» PROBLEM REQUIREMENTS: Could the entries below be reproduced exactly, with the images removed?

» EXERCISE INPUTS:

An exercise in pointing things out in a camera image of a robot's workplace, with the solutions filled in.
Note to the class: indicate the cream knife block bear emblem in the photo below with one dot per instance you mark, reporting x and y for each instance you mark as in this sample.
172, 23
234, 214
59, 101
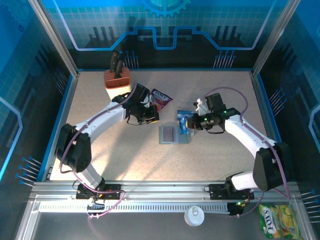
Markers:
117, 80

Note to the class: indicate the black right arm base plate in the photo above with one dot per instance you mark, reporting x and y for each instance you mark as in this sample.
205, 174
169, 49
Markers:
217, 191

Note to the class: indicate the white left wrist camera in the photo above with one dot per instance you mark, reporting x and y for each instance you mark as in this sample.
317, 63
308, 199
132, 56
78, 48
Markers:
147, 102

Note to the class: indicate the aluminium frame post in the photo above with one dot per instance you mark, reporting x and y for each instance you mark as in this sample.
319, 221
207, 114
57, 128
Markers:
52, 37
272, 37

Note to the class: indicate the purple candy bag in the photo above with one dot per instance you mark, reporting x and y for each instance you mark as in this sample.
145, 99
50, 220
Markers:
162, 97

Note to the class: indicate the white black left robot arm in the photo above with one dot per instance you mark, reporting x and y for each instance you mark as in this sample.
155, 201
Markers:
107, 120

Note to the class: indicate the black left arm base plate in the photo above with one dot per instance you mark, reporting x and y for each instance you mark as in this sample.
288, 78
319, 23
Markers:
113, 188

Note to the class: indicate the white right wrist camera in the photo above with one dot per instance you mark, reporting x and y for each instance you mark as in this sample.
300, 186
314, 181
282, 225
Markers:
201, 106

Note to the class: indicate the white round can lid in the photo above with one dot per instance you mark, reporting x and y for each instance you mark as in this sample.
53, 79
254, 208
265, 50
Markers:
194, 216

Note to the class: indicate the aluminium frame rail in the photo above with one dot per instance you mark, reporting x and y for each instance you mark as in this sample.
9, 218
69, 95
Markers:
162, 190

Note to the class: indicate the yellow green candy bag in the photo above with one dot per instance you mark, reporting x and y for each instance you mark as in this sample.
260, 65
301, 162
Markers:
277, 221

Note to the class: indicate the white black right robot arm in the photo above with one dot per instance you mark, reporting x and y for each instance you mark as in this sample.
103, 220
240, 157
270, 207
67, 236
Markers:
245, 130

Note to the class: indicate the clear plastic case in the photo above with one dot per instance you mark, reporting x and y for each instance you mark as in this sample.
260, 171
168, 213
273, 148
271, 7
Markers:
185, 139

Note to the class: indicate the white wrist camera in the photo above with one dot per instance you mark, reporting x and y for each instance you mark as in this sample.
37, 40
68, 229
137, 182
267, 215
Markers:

» EXERCISE SOLUTION:
An exercise in pointing things out in a camera image of a robot's workplace, with the solutions filled in.
Note to the class: indicate the cream knife block bear emblem in the photo below with one dot per instance you mark, reporting x and y for each instance you mark as in this sample.
172, 23
234, 214
59, 101
Markers:
117, 80

Note to the class: indicate the black right arm base plate in the photo above with one dot per instance you mark, reporting x and y for each instance you mark as in this sample.
205, 174
169, 49
Markers:
217, 191

Note to the class: indicate the white left wrist camera in the photo above with one dot per instance you mark, reporting x and y for each instance you mark as in this sample.
317, 63
308, 199
132, 56
78, 48
Markers:
147, 102

Note to the class: indicate the aluminium frame post in the photo above with one dot per instance you mark, reporting x and y for each instance you mark as in this sample.
319, 221
207, 114
57, 128
Markers:
52, 37
272, 37

Note to the class: indicate the purple candy bag in the photo above with one dot per instance you mark, reporting x and y for each instance you mark as in this sample.
145, 99
50, 220
Markers:
162, 97

Note to the class: indicate the white black left robot arm in the photo above with one dot per instance you mark, reporting x and y for each instance you mark as in this sample.
155, 201
Markers:
107, 120

Note to the class: indicate the black left arm base plate in the photo above with one dot per instance you mark, reporting x and y for each instance you mark as in this sample.
288, 78
319, 23
Markers:
113, 188

Note to the class: indicate the white right wrist camera in the photo above with one dot per instance you mark, reporting x and y for each instance you mark as in this sample.
300, 186
314, 181
282, 225
Markers:
201, 106

Note to the class: indicate the white round can lid in the photo above with one dot per instance you mark, reporting x and y for each instance you mark as in this sample.
53, 79
254, 208
265, 50
Markers:
194, 216

Note to the class: indicate the aluminium frame rail in the photo above with one dot per instance you mark, reporting x and y for each instance you mark as in this sample.
9, 218
69, 95
Markers:
162, 190

Note to the class: indicate the yellow green candy bag in the photo above with one dot per instance you mark, reporting x and y for each instance you mark as in this sample.
260, 65
301, 162
Markers:
277, 221

Note to the class: indicate the white black right robot arm in the photo above with one dot per instance you mark, reporting x and y for each instance you mark as in this sample.
103, 220
240, 157
270, 207
67, 236
Markers:
245, 130

Note to the class: indicate the clear plastic case in the photo above with one dot per instance you mark, reporting x and y for each instance you mark as in this sample.
260, 171
168, 213
273, 148
271, 7
Markers:
185, 139

Note to the class: indicate the white wrist camera in the photo above with one dot per instance you mark, reporting x and y for each instance you mark as in this sample.
37, 40
68, 229
137, 182
267, 215
Markers:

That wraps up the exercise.